Aim of the task
Read the records below and copy each line that contains "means".

*** Opening of Entries provided ***

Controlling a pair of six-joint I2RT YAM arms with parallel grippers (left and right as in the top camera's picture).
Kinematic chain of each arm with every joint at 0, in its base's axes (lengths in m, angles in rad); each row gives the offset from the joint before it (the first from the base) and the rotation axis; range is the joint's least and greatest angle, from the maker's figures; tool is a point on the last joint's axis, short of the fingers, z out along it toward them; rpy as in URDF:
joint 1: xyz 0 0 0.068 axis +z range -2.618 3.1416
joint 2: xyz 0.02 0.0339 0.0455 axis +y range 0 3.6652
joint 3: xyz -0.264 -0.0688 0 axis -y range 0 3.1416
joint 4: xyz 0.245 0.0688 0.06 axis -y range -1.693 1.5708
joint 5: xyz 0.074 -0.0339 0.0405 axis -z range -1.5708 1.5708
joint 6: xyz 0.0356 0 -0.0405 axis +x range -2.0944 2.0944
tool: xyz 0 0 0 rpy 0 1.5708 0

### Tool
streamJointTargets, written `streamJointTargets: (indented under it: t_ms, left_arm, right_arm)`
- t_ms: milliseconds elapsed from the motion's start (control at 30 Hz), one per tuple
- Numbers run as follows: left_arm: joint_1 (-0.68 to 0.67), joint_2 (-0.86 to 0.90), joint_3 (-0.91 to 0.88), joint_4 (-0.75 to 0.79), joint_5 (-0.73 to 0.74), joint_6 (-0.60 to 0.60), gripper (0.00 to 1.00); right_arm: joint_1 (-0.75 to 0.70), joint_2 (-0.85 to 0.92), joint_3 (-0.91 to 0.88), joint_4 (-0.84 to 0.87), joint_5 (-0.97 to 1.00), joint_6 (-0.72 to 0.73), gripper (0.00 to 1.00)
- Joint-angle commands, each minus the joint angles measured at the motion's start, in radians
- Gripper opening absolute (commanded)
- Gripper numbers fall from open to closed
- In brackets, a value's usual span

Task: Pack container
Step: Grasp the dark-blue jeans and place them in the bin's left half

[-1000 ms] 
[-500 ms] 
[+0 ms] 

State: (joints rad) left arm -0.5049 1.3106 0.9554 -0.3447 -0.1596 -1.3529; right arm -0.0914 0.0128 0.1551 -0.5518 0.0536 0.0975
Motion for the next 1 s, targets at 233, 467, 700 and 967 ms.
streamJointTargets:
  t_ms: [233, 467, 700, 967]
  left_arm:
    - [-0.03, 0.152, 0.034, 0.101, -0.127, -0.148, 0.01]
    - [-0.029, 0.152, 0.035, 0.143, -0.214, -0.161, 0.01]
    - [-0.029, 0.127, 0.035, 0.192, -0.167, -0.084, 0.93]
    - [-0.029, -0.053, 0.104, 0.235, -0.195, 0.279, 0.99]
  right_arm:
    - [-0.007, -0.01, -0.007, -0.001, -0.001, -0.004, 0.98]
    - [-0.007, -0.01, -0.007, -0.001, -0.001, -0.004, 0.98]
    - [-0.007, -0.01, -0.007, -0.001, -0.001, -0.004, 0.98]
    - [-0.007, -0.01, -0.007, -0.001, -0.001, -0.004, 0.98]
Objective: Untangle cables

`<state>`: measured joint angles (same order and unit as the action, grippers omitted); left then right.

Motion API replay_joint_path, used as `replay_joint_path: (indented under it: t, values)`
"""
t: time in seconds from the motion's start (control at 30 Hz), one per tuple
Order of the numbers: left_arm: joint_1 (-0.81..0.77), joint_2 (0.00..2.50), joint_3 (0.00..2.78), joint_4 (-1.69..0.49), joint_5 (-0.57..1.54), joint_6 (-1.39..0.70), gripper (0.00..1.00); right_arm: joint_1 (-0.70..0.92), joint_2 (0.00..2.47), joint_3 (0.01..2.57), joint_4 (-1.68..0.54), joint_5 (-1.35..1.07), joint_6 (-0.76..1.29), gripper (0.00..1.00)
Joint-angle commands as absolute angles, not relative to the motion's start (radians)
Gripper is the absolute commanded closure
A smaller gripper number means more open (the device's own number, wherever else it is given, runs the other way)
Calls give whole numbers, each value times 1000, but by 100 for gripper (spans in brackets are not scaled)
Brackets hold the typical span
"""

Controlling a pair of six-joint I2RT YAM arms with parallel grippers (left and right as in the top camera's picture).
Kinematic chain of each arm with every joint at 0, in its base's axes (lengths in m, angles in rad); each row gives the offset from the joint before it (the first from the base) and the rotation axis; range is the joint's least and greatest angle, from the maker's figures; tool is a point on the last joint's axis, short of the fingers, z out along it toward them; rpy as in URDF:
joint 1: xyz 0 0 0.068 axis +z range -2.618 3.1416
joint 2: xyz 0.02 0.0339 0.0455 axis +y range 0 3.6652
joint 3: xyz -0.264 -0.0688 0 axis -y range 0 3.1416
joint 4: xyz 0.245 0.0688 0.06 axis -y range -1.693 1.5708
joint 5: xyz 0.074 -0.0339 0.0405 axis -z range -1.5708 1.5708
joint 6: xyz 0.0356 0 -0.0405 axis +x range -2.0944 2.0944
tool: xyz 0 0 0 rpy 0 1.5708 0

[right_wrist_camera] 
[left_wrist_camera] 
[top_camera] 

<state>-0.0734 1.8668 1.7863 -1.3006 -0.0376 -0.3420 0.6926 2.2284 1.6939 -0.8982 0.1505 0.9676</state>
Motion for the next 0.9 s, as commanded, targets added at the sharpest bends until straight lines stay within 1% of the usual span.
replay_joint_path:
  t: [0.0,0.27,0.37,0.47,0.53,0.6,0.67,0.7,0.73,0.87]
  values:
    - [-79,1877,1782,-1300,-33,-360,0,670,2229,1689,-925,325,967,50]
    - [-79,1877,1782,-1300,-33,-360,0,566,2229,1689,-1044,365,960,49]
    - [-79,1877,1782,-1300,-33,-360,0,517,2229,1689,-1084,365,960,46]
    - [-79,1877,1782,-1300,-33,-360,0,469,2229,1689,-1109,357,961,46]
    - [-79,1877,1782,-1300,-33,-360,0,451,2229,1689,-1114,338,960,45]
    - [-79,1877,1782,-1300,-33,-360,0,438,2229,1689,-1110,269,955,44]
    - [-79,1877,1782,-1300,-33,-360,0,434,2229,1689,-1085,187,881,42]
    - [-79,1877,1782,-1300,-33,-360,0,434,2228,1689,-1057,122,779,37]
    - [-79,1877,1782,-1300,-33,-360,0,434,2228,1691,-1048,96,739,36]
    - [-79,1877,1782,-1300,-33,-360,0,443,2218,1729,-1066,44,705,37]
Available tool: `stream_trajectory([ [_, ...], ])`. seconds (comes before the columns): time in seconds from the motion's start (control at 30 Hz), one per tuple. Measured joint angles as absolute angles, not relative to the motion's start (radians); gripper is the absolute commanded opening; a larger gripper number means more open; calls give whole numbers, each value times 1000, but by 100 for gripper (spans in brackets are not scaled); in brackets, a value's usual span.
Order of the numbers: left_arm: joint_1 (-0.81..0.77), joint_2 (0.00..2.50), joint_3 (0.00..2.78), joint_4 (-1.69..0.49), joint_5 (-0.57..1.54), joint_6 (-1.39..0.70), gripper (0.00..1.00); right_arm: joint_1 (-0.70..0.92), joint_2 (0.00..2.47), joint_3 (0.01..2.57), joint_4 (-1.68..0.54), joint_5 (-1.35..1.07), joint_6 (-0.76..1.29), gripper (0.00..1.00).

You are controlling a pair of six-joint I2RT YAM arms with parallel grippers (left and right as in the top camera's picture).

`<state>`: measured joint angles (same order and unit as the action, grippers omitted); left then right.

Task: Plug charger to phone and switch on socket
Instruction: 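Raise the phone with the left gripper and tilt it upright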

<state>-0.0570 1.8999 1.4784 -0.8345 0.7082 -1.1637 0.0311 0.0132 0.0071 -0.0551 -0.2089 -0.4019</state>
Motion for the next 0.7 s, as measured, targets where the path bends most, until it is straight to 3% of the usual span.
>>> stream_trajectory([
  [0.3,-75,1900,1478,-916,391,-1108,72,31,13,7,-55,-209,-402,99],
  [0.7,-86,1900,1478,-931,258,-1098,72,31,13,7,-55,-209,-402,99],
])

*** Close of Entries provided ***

Answer box
A smaller gripper number means more open (the device's own number, wherever else it is given, runs the other way)
Available tool: `stream_trajectory([ [_, ...], ])`. seconds (comes before the columns): time in seconds from the motion's start (control at 30 Hz), one per tuple. Measured joint angles as absolute angles, not relative to the motion's start (radians); gripper is the absolute commanded opening; a larger gripper number means more open; calls give whole numbers, each value times 1000, but by 100 for gripper (spans in brackets are not scaled); in brackets, a value's usual span.

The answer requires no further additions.